▶ **Try it**:
Pictures do not belong in your copy. Repeat all the other data exactly.

*** Information shown Section Begins ***

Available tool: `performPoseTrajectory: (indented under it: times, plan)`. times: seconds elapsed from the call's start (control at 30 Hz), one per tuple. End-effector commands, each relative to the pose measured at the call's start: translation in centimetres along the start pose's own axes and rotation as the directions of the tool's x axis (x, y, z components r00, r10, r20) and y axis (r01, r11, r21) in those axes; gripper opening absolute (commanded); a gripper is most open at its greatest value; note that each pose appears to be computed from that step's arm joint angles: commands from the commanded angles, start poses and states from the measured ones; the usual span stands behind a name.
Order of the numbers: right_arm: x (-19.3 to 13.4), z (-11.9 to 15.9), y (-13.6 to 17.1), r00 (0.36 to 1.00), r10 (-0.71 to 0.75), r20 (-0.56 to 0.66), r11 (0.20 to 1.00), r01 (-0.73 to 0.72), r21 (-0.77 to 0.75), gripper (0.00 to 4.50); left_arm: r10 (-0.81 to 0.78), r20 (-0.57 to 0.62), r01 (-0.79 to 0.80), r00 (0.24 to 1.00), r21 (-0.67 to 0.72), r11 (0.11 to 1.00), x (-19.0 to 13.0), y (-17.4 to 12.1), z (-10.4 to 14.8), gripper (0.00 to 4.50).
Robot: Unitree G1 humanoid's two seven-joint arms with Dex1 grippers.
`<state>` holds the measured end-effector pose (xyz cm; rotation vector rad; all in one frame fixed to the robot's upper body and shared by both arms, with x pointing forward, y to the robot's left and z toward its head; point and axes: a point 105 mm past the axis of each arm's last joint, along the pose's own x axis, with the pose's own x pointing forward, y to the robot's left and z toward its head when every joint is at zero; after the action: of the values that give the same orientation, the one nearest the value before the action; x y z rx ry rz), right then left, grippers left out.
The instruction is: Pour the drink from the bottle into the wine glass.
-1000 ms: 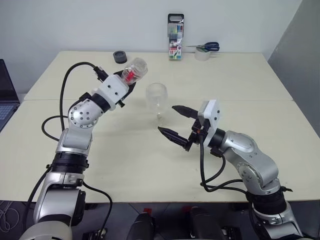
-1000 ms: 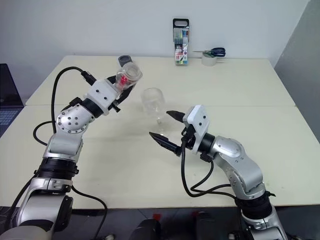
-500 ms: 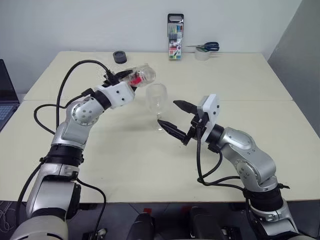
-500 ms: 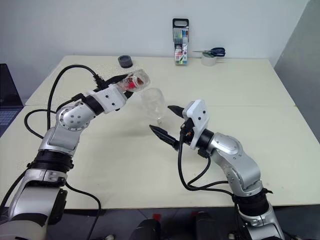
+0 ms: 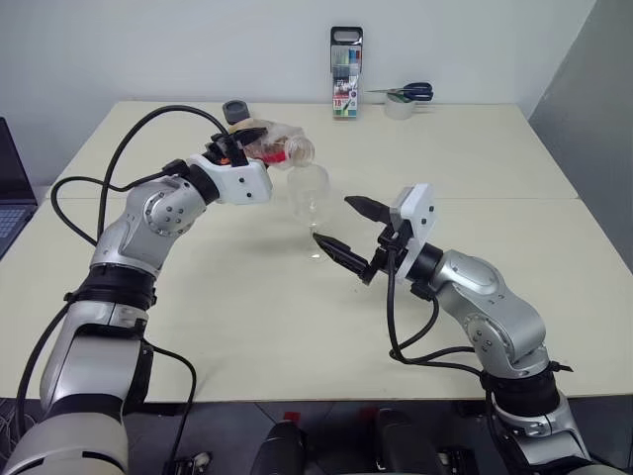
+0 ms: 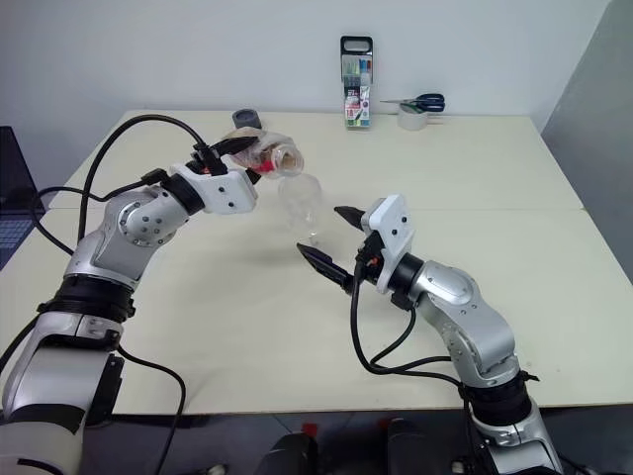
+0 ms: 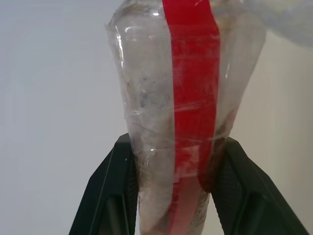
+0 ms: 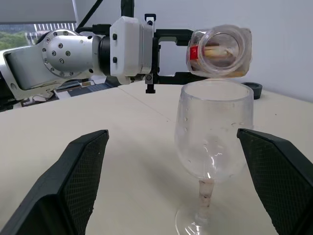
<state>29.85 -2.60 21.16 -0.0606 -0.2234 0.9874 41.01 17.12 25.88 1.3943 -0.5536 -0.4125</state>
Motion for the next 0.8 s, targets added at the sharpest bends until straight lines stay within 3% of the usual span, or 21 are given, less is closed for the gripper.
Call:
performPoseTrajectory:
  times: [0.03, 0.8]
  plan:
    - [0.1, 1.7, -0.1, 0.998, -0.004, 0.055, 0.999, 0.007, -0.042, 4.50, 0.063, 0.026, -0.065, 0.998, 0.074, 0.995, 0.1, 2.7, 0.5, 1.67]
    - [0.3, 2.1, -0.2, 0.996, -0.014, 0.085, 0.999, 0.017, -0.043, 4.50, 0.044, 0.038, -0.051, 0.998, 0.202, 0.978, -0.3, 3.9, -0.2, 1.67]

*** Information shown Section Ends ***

▶ **Response to the task**:
Available tool: `performPoseTrajectory: (indented under it: times, plan)`. times: seconds elapsed from the call's start (control at 30 Hz), one per tuple. End-effector commands, each relative to the pose measured at the call's start: translation in centimetres along the start pose's own axes and rotation as the directions of the tool's x axis (x, y, z components r00, r10, r20) and y axis (r01, r11, r21) in those axes; gripper opening absolute (commanded); a gripper is most open at its greatest value; note that each pose appears to be computed from that step's arm joint angles: commands from the commanded angles, start poses and states from the measured ones; the usual span stands behind a name.
Order of the numbers: right_arm: x (-19.3 to 13.4), z (-11.9 to 15.9), y (-13.6 to 17.1), r00 (0.36 to 1.00), r10 (-0.71 to 0.75), r20 (-0.56 to 0.66), r11 (0.20 to 1.00), r01 (-0.73 to 0.72), r21 (-0.77 to 0.75), gripper (0.00 to 4.50); left_arm: r10 (-0.81 to 0.78), r20 (-0.57 to 0.62), r01 (-0.79 to 0.80), r00 (0.24 to 1.00), r21 (-0.67 to 0.72), r11 (0.11 to 1.00), x (-19.0 to 13.0), y (-17.4 to 12.1), z (-10.4 to 14.8), gripper (0.00 to 4.50).
Robot: Unitree G1 humanoid's two seven-joint arms with Dex1 grippers.
`<state>` holds the measured end-effector pose (xyz cm; rotation vector rad; all in one frame fixed to the robot's upper body and shared by both arms, with x pointing forward, y to the robot's left and z toward its head; point and axes: a point 105 mm past the axis of each arm's last joint, along the pose's own x axis, with the pose's own x pointing forward, y to the robot's left and z toward its head when every joint is at zero; after the action: of the values that give the same orientation, the one nearest the value before the action; x y z rx ry rz), right then left, grippers left out.
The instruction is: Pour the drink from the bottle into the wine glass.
-1000 ms: 
-1000 ms: 
-500 ms: 
-500 ms: 
+0 ms: 
+0 ms: 
+0 ms: 
+0 ms: 
<state>29.85 -2.60 21.16 -0.0606 -0.2234 0.9874 41.01 17.12 25.88 1.3943 -0.5536 -0.4125</state>
Motion for the next 0.8 s, targets added at the sharpest bends until straight lines stay within 3% of the usual span, or 21 are given, less is closed for the gripper.
Call:
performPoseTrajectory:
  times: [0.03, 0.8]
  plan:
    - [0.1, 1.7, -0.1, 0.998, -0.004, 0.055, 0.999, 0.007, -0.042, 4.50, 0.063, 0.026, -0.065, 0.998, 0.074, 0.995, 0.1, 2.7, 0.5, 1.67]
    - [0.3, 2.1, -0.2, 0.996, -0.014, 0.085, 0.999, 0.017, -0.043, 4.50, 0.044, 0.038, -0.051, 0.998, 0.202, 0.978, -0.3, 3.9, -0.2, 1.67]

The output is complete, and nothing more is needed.